**Problem:** When the string "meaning" is part of a line in the data below, report the whole line.

Records from a dataset
- - - -
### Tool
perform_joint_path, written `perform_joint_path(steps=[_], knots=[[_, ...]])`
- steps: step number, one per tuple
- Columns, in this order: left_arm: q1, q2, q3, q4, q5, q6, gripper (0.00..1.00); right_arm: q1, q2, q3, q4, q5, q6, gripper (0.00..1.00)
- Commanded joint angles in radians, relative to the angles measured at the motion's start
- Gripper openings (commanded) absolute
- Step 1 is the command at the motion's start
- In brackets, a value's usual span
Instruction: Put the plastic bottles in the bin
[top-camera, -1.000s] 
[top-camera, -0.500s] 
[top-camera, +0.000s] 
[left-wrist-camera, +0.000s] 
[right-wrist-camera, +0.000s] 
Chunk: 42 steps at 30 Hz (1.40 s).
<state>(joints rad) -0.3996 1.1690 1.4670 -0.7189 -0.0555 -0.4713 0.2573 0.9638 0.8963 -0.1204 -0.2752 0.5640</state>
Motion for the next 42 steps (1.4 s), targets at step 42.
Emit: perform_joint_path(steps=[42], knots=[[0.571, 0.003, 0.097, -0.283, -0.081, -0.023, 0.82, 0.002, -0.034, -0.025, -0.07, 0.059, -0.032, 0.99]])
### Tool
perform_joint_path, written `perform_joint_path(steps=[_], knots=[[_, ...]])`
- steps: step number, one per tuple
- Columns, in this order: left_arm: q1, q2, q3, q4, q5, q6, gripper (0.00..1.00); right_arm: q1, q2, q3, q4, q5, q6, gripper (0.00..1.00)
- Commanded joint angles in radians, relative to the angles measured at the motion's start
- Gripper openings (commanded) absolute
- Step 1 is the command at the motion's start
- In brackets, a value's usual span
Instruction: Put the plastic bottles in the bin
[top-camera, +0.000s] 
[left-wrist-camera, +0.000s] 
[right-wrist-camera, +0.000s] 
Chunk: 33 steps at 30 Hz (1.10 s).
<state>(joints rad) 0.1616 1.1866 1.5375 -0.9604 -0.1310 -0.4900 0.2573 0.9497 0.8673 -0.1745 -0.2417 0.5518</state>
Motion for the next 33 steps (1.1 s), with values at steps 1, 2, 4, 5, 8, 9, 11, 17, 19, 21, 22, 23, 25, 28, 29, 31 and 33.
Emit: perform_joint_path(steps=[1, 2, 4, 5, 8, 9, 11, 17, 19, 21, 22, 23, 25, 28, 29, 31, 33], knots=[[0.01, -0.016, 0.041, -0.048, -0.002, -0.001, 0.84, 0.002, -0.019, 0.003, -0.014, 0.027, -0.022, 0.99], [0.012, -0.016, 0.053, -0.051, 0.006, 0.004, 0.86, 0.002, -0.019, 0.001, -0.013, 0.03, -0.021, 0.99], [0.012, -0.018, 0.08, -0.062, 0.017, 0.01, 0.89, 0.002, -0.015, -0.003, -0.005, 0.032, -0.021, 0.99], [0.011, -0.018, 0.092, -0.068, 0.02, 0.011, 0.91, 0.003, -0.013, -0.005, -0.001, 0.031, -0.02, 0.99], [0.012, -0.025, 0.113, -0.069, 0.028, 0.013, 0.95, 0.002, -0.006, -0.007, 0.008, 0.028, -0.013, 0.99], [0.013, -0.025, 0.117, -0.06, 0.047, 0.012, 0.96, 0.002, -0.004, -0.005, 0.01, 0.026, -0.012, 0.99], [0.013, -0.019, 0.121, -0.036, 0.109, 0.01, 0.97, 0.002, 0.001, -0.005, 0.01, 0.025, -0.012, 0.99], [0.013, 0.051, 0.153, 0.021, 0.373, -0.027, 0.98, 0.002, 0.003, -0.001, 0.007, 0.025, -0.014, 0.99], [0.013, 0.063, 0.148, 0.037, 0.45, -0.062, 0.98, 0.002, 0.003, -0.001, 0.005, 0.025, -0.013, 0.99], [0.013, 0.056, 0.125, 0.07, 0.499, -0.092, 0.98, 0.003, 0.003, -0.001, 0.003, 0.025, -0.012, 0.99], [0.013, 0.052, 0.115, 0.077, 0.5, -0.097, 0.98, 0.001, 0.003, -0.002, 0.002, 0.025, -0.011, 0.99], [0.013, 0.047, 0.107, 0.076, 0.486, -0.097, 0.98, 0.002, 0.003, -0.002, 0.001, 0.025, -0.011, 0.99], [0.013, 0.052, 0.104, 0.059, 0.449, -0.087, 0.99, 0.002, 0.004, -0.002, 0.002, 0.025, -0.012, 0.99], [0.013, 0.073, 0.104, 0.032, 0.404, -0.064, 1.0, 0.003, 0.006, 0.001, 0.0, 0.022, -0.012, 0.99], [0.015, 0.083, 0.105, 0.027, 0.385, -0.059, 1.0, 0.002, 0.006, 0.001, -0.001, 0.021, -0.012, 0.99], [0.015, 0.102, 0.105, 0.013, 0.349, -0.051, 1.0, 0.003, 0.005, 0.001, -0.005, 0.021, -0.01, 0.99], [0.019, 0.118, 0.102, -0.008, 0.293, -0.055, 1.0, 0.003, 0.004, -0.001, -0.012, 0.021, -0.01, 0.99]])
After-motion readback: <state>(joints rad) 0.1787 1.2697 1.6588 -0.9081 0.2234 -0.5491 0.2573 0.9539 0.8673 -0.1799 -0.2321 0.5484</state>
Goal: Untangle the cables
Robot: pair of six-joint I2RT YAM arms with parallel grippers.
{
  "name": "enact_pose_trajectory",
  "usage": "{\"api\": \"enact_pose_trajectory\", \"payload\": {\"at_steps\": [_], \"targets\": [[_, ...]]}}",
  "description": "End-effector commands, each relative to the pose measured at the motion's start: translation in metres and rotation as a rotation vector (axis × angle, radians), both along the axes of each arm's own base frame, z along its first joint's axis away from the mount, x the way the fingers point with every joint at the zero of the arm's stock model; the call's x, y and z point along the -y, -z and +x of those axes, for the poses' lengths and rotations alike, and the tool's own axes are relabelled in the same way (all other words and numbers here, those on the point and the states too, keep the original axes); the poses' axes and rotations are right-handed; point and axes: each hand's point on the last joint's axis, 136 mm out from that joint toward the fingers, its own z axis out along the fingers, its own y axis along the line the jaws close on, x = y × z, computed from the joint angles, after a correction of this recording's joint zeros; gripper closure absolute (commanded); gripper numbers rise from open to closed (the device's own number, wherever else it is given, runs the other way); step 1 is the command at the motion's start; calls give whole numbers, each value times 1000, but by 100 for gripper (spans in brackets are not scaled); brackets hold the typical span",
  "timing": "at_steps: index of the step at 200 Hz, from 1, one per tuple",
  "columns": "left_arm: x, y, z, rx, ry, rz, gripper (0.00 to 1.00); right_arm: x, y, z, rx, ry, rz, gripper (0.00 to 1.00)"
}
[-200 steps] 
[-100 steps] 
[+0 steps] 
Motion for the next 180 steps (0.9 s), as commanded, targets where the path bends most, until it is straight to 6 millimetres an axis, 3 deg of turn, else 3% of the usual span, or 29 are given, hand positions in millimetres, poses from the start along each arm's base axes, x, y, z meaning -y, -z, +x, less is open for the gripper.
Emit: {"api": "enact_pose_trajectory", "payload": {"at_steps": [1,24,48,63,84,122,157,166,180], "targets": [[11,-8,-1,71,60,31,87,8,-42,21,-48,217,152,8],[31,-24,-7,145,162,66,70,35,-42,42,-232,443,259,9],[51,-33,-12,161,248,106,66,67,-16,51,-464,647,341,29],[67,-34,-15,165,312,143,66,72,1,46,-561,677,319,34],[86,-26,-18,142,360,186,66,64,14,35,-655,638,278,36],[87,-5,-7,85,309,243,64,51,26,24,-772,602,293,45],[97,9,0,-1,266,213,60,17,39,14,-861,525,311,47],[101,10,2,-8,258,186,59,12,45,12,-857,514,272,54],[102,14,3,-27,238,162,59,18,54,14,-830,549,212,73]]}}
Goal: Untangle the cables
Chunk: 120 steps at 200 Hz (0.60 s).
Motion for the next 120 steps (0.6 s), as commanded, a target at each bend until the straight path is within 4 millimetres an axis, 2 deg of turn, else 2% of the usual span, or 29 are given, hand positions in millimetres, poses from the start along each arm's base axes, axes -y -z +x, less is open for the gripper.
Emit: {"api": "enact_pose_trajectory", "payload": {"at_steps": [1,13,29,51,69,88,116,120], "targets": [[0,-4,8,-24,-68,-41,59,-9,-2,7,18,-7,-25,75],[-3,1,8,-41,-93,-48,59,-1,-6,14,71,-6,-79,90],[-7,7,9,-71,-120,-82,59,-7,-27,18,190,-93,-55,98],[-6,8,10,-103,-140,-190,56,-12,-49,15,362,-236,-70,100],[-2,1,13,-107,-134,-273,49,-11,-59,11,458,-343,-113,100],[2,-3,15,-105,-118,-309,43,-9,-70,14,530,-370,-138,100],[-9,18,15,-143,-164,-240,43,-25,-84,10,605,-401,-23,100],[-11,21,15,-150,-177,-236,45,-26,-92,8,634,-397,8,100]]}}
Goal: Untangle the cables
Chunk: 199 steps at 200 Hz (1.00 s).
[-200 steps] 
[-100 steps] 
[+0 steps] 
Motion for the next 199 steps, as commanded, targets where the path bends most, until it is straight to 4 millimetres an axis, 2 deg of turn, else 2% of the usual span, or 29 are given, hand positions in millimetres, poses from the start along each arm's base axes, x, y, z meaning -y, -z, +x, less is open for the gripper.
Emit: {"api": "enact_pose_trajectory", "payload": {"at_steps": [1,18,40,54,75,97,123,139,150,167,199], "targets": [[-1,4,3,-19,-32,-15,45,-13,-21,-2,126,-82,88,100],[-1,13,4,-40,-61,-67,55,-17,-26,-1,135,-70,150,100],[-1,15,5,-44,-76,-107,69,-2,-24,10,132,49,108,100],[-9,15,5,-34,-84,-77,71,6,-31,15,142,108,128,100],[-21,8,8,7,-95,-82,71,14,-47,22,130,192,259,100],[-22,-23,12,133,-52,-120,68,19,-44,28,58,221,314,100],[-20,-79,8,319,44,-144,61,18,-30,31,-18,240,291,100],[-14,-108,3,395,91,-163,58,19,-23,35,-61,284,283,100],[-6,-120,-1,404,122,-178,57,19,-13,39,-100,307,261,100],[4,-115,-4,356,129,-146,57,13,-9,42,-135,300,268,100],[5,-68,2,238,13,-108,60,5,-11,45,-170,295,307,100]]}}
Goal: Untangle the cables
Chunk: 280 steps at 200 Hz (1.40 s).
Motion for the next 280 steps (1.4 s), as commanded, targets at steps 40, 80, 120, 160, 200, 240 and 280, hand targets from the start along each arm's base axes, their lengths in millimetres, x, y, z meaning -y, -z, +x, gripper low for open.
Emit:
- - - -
**Exercise response:**
Motion for the next 180 steps (0.9 s), as commanded, targets where the path bends most, until it is straight to 6 millimetres an axis, 3 deg of turn, else 3% of the usual span, or 29 are given, hand positions in millimetres, poses from the start along each arm's base axes, x, y, z meaning -y, -z, +x, less is open for the gripper.
Motion for the next 199 steps, as commanded, targets where the path bends most, until it is straight to 4 millimetres an axis, 2 deg of turn, else 2% of the usual span, or 29 are given, hand positions in millimetres, poses from the start along each arm's base axes, x, y, z meaning -y, -z, +x, less is open for the gripper.
Motion for the next 280 steps (1.4 s), as commanded, targets at steps 40, 80, 120, 160, 200, 240 and 280, hand targets from the start along each arm's base axes, their lengths in millimetres, x, y, z meaning -y, -z, +x, gripper low for open.

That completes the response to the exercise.